*Work instructions:* The answer must reproduce all of the data below exactly and contain no images.

*Data shown:*
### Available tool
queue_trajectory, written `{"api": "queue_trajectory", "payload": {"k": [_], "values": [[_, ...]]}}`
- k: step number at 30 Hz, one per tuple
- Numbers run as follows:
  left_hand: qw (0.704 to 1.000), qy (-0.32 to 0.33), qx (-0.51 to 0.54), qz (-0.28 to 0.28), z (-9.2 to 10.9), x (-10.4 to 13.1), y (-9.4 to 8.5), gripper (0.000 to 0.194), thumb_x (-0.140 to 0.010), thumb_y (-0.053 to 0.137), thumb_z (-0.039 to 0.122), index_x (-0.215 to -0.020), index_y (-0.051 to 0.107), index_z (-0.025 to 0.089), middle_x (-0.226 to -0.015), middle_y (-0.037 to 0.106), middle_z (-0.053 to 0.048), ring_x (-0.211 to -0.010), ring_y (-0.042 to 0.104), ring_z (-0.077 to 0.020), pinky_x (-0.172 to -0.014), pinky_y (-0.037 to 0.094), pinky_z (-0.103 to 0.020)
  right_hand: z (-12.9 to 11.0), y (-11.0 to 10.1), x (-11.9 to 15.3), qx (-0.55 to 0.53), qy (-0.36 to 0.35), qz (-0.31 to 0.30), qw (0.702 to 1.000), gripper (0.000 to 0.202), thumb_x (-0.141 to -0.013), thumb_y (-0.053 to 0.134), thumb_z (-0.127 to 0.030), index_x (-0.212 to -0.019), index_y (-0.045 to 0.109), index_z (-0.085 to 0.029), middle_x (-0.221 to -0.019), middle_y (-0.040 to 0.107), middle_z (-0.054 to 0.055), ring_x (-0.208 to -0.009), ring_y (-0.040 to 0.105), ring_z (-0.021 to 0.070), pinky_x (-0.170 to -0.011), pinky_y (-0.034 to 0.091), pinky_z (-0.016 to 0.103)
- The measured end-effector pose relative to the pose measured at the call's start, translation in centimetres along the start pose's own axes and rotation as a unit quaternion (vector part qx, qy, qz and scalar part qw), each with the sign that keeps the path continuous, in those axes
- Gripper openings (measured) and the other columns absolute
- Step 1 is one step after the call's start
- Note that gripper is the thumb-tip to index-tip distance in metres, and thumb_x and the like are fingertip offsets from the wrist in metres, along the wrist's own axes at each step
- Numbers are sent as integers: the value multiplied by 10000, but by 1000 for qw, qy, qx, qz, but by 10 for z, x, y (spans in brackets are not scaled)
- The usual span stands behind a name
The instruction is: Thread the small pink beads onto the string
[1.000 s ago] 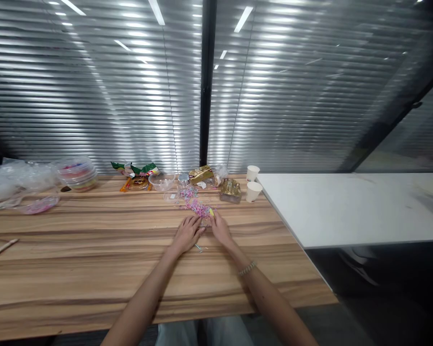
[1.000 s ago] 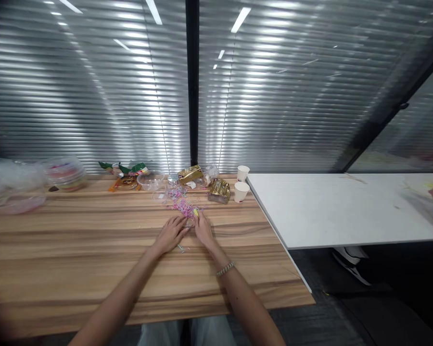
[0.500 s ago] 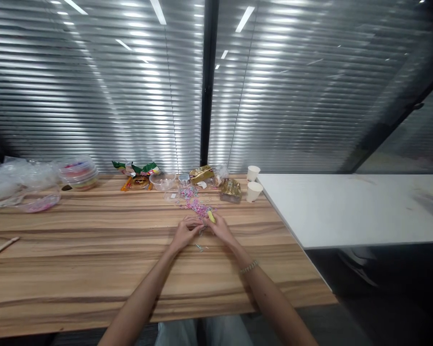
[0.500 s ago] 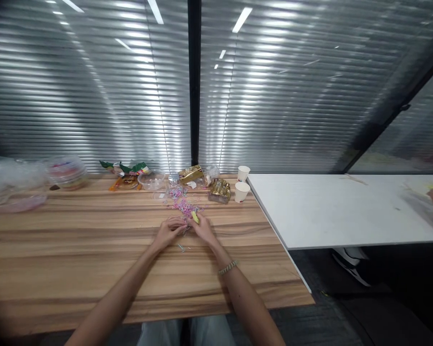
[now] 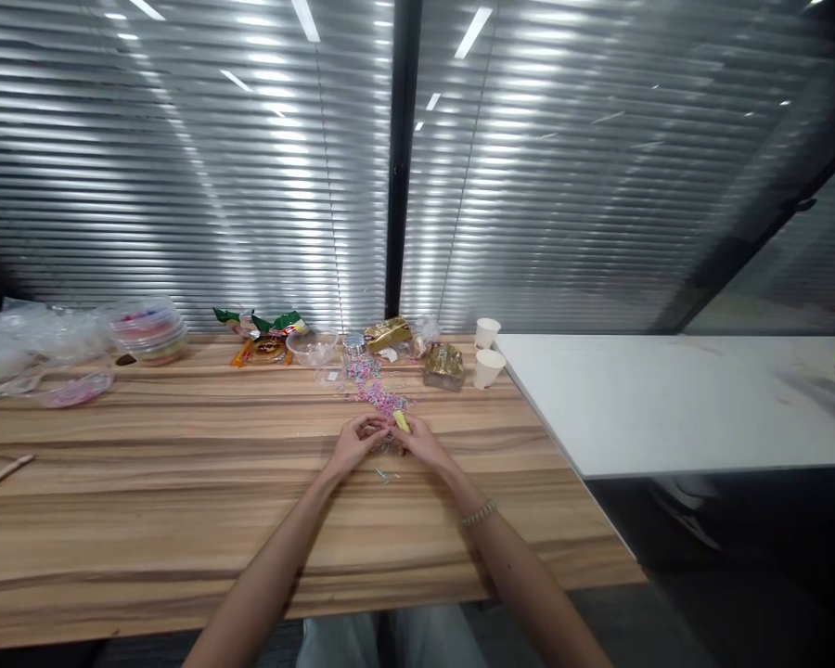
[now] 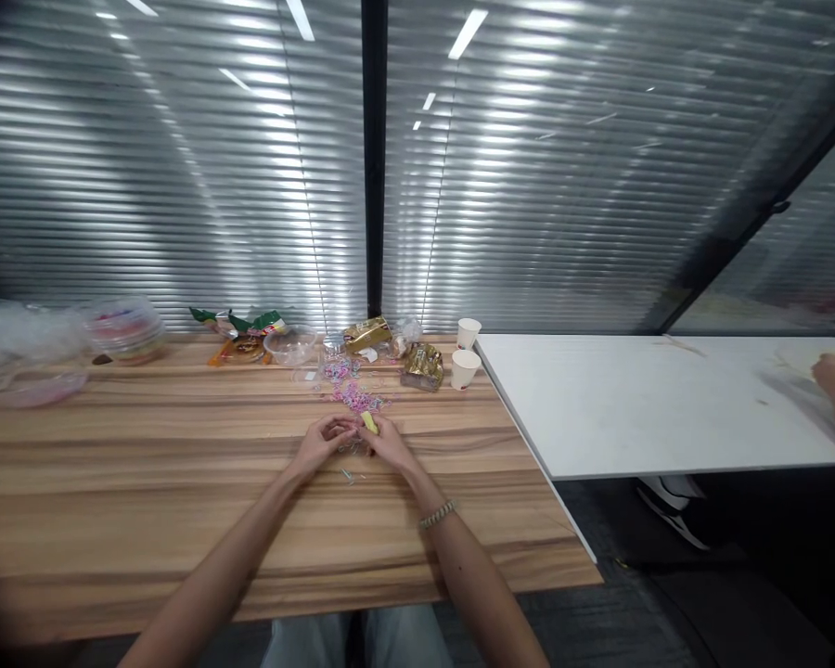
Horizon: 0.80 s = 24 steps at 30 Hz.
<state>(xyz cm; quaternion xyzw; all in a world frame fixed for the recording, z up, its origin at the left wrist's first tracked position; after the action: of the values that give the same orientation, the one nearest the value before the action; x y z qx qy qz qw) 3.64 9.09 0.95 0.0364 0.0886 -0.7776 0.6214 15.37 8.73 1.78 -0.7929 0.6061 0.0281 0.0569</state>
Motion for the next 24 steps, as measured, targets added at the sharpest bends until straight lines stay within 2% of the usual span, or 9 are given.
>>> {"api": "queue_trajectory", "payload": {"k": [6,10,13,15,17,20,24], "values": [[997,-25,26,-61,7,4,14,417,-696,671,373,-1034,570,153,-871,663,-65,-792,603,-164,-761,468,-298,12,-6,-3,1,-3,38,999,252,-735,589,-419,-768,573,-169,-592,532,-26,-459,425,86,-426,356,198],[992,-58,67,-94,9,6,19,328,-744,612,369,-977,563,144,-741,649,-29,-566,530,-100,-582,424,-227,19,-12,-5,-4,5,72,997,295,-743,561,-456,-743,532,-163,-582,511,-29,-475,418,90,-445,341,202],[985,-98,70,-120,4,8,24,301,-711,631,385,-879,591,139,-681,634,-12,-452,451,-67,-461,344,-194,13,-20,-4,13,-21,117,993,300,-760,545,-459,-739,527,-161,-651,543,-6,-568,468,110,-527,383,214],[984,-117,48,-122,0,10,24,320,-690,643,407,-866,622,141,-643,619,1,-399,396,-50,-411,283,-185,8,-21,-2,27,-44,127,991,295,-761,552,-454,-733,531,-162,-686,554,4,-621,485,121,-576,400,221],[985,-121,16,-122,-1,11,22,347,-679,653,424,-870,662,134,-598,608,4,-382,369,-46,-397,247,-185,6,-16,-2,21,-50,107,993,295,-761,556,-459,-742,534,-165,-686,555,6,-620,488,125,-577,405,224],[989,-94,-28,-108,3,9,17,389,-672,666,430,-908,704,123,-592,634,-19,-433,426,-72,-426,276,-195,9,-1,-2,-9,-35,52,998,311,-763,549,-482,-774,538,-172,-661,550,1,-557,469,117,-519,390,220],[997,-65,-41,-28,1,4,0,384,-666,668,436,-902,723,138,-614,674,-32,-472,495,-107,-454,337,-212,5,12,0,-15,-33,-6,999,311,-746,580,-484,-789,551,-178,-668,548,-6,-540,457,110,-497,380,215]]}}
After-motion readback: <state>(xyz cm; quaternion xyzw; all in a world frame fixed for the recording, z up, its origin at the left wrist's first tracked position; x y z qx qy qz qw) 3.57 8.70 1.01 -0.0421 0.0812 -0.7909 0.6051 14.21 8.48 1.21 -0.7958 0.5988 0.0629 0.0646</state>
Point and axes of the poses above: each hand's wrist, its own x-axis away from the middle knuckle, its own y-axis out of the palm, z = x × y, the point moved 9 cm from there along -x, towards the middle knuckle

*Answer:*
### Available tool
queue_trajectory, written `{"api": "queue_trajectory", "payload": {"k": [_], "values": [[_, ...]]}}`
- k: step number at 30 Hz, one per tuple
- Numbers run as follows:
  left_hand: qw (0.704 to 1.000), qy (-0.32 to 0.33), qx (-0.51 to 0.54), qz (-0.28 to 0.28), z (-9.2 to 10.9), x (-10.4 to 13.1), y (-9.4 to 8.5), gripper (0.000 to 0.194), thumb_x (-0.140 to 0.010), thumb_y (-0.053 to 0.137), thumb_z (-0.039 to 0.122), index_x (-0.215 to -0.020), index_y (-0.051 to 0.107), index_z (-0.025 to 0.089), middle_x (-0.226 to -0.015), middle_y (-0.037 to 0.106), middle_z (-0.053 to 0.048), ring_x (-0.211 to -0.010), ring_y (-0.042 to 0.104), ring_z (-0.077 to 0.020), pinky_x (-0.172 to -0.014), pinky_y (-0.037 to 0.094), pinky_z (-0.103 to 0.020)
  right_hand: z (-12.9 to 11.0), y (-11.0 to 10.1), x (-11.9 to 15.3), qx (-0.55 to 0.53), qy (-0.36 to 0.35), qz (-0.31 to 0.30), qw (0.702 to 1.000), gripper (0.000 to 0.202), thumb_x (-0.141 to -0.013), thumb_y (-0.053 to 0.134), thumb_z (-0.127 to 0.030), index_x (-0.212 to -0.019), index_y (-0.045 to 0.109), index_z (-0.085 to 0.029), middle_x (-0.221 to -0.019), middle_y (-0.040 to 0.107), middle_z (-0.054 to 0.055), ring_x (-0.208 to -0.009), ring_y (-0.040 to 0.105), ring_z (-0.021 to 0.070), pinky_x (-0.170 to -0.011), pinky_y (-0.034 to 0.091), pinky_z (-0.016 to 0.103)
- The measured end-effector pose relative to the pose measured at the call's start, translation in centimetres along the start pose's own axes and rotation as a unit quaternion (vector part qx, qy, qz and scalar part qw), each with the sign that keeps the path continuous, in those axes
- Gripper openings (measured) and the other columns absolute
- Step 1 is one step after the call's start
- Note that gripper is the thumb-tip to index-tip distance in metres, and thumb_x and the like are fingertip offsets from the wrist in metres, along the wrist's own axes at each step
- Numbers are sent as integers: the value multiplied by 10000, but by 1000 for qw, qy, qx, qz, but by 10 for z, x, y (spans in brackets are not scaled)
- The usual span stands behind a name
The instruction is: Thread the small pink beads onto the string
[1.000 s ago] 
[1.000 s ago] 
[0.500 s ago] 
[0.500 s ago] 
[now] 
[now] 
Horizon: 0.80 s = 24 steps at 30 Hz.
<state>(xyz cm; quaternion xyzw; all in a world frame fixed for the recording, z up, its origin at the left wrist's first tracked position; after the action: of the values that give the same orientation, the one nearest the value before the action; x y z qx qy qz qw) 3.64 9.09 0.95 0.0364 0.0886 -0.7776 0.6214 15.37 8.73 1.78 -0.7929 0.6061 0.0281 0.0569</state>
Motion for the next 24 steps, as measured, targets added at the sharpest bends until straight lines stay within 2% of the usual span, or 9 are given.
>>> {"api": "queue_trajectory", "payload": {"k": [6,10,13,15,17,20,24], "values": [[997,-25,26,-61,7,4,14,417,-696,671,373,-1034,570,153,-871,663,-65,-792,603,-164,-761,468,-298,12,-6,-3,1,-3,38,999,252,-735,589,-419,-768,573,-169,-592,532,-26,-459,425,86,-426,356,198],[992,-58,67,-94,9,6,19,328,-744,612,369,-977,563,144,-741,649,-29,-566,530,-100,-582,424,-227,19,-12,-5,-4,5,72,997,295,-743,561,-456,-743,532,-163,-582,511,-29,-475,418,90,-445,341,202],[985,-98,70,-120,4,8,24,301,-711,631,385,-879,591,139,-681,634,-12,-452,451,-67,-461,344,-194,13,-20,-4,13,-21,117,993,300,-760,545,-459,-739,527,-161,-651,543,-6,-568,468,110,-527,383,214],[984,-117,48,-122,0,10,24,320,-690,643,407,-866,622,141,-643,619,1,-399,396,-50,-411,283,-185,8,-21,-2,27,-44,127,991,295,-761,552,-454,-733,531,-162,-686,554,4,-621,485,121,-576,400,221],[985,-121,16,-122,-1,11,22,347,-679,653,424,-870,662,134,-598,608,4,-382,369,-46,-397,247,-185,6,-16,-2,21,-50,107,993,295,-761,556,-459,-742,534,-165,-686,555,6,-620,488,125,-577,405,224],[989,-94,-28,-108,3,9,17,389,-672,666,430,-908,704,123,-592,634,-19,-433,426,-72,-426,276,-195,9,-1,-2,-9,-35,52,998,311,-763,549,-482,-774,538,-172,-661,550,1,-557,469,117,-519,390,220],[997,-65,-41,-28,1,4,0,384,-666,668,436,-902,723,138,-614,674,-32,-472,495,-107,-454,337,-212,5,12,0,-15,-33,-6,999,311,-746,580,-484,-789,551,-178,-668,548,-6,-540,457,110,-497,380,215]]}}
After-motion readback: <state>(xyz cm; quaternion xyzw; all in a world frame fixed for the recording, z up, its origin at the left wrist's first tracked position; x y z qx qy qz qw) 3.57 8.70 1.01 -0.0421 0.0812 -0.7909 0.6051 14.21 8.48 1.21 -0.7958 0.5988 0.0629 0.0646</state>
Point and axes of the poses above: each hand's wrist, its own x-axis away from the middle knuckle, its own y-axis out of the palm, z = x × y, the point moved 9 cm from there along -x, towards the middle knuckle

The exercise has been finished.